0.1.0 • Published 9 months ago

@apr144/higlass-tabix-datafetcher v0.1.0

Weekly downloads
-
License
MIT
Repository
github
Last release
9 months ago

higlass-tabix-datafetcher

Provide remote access to remotely-hosted tabix files to HiGlass client applications

Usage

This enables access to a web-hosted tabix file for use with the higlass-transcripts (https://github.com/higlass/higlass-transcripts) plug-in.
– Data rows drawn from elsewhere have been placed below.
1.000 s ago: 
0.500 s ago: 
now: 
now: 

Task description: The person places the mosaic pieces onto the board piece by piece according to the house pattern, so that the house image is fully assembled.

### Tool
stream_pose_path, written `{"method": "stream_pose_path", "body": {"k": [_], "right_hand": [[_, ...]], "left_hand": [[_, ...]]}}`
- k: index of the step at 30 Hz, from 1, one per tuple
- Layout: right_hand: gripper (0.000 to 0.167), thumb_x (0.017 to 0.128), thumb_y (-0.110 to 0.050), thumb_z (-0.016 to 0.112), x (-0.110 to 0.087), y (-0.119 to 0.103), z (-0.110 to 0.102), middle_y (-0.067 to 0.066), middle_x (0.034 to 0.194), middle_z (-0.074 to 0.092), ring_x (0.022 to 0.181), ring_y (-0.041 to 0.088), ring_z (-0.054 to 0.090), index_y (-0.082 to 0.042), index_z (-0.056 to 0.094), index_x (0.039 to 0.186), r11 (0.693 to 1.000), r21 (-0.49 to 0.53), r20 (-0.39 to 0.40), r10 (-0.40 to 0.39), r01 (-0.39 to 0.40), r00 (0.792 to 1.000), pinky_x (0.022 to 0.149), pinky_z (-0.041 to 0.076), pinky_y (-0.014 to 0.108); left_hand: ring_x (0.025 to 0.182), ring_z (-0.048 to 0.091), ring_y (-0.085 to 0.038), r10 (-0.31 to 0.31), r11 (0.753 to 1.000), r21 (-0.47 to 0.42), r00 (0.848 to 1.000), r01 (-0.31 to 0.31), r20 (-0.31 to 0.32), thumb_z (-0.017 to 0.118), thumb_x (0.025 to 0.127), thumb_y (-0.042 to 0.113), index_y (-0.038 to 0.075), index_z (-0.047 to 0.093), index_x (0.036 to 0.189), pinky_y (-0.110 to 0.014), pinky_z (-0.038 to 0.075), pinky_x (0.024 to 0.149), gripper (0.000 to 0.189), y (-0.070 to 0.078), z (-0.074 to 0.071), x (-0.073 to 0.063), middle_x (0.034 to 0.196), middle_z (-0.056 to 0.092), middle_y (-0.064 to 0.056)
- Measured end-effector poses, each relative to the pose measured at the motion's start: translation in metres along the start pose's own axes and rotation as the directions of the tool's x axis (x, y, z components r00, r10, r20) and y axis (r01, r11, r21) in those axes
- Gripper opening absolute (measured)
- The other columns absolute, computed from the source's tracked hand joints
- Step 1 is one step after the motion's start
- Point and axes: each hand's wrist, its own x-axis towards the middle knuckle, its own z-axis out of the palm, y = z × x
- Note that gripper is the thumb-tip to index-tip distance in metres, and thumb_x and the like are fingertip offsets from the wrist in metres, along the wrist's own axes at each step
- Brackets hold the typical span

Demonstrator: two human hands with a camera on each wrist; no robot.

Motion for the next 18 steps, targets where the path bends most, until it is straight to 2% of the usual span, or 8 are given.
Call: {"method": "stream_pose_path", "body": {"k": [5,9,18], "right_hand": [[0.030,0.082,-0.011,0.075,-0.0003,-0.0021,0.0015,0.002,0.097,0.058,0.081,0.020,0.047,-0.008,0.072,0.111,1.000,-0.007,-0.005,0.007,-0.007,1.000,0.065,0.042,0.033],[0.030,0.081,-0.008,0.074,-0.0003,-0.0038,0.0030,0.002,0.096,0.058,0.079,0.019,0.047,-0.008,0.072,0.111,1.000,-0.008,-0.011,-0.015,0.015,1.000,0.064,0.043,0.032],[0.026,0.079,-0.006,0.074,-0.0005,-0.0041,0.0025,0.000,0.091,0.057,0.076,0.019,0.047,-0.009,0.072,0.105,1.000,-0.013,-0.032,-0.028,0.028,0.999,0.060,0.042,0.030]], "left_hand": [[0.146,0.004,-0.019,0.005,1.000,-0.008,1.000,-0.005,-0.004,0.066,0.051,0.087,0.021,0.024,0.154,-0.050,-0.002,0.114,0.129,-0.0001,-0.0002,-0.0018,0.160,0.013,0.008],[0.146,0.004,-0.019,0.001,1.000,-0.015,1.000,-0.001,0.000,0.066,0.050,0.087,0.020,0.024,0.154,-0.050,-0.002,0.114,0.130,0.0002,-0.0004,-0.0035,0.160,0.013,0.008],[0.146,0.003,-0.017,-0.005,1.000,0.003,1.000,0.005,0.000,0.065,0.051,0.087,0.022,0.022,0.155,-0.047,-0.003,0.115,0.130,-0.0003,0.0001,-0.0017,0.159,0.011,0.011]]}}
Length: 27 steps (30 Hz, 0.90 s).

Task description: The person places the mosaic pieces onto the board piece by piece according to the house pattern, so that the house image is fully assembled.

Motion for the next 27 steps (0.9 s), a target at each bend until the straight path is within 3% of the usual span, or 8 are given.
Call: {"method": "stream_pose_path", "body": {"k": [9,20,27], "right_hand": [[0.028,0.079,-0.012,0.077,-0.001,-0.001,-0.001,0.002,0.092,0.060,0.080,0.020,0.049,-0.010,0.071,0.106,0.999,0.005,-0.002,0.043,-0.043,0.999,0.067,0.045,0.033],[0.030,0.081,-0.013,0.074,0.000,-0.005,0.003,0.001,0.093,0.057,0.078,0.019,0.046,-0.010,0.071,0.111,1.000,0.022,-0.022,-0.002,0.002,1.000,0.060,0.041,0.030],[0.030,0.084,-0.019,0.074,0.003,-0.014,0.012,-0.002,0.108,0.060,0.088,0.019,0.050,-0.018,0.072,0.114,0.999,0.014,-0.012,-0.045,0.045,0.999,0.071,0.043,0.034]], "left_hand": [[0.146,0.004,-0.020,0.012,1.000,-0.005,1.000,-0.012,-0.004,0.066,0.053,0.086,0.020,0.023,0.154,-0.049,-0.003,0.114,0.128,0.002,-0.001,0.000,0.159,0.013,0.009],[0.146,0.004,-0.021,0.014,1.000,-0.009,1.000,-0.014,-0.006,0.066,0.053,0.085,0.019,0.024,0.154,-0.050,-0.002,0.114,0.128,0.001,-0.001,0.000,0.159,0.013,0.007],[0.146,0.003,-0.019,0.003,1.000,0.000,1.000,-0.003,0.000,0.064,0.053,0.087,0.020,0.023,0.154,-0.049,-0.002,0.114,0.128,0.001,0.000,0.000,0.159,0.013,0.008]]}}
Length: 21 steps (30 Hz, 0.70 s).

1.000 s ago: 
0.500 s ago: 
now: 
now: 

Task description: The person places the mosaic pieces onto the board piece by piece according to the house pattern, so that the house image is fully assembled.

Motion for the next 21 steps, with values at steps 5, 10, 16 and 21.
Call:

Register the data fetcher in your HiGlass application:

import register from "higlass-register";
import { TabixDataFetcher } from "higlass-tabix-datafetcher";

register (
  { 
    dataFetcher: TabixDataFetcher, 
    config: TabixDataFetcher.config,
  },
  { 
    pluginType: "dataFetcher",
  }
);

Configure the HiGlass view configuration's horizontal-transcripts object with data attributes pointing to the web-hosted tabix file, along with an appropriate chromSizes file, e.g.:

{
  "name": "My Transcripts",
  "type": "horizontal-transcripts",
  "uid": "my_transcripts_uid",
  "options": {
    "fontSize": 9, // font size for labels and amino acids (if available)
    "fontFamily": "Helvetica",
    "labelFontColor": "#333333",
    "labelBackgroundPlusStrandColor": "#ffffff",
    "labelBackgroundMinusStrandColor": "#ffffff",
    "labelStrokePlusStrandColor": "#999999",
    "labelStrokeMinusStrandColor": "#999999",
    "plusStrandColor": "#bdbfff", // color of coding parts of the exon on the plus strand
    "minusStrandColor": "#fabec2", // color of coding parts of the exon on the negative strand
    "utrColor": "#C0EAAF", // color of untranslated regions of the exons
    "backgroundColor": "#ffffff", // color of track background
    "transcriptHeight": 12, // height of the transcripts
    "transcriptSpacing": 2, // space in between the transcripts
    "name": "Gene transcripts",
    "maxTexts": 50, // Maximum number of labels shown on the screen
    "showToggleTranscriptsButton": true, // If the "Show fewer transcripts"/"Show more transcripts" is shown
    "trackHeightAdjustment": "automatic", // if "automatic", the height of the track is adjusted to the number of visible transcripts.
    "startCollapsed": false, // if true, only one transcript is shown
  },
  "data" : {
    "type": "tabix",
    "url": "https://example.com/tabix/my_transcripts.gz",
    "chromSizesUrl": "https://example.com/tabix/hg38.chromSizes.gz",
  },
}

There should be an associated index file hosted at https://example.com/tabix/my_transcripts.gz.tbi.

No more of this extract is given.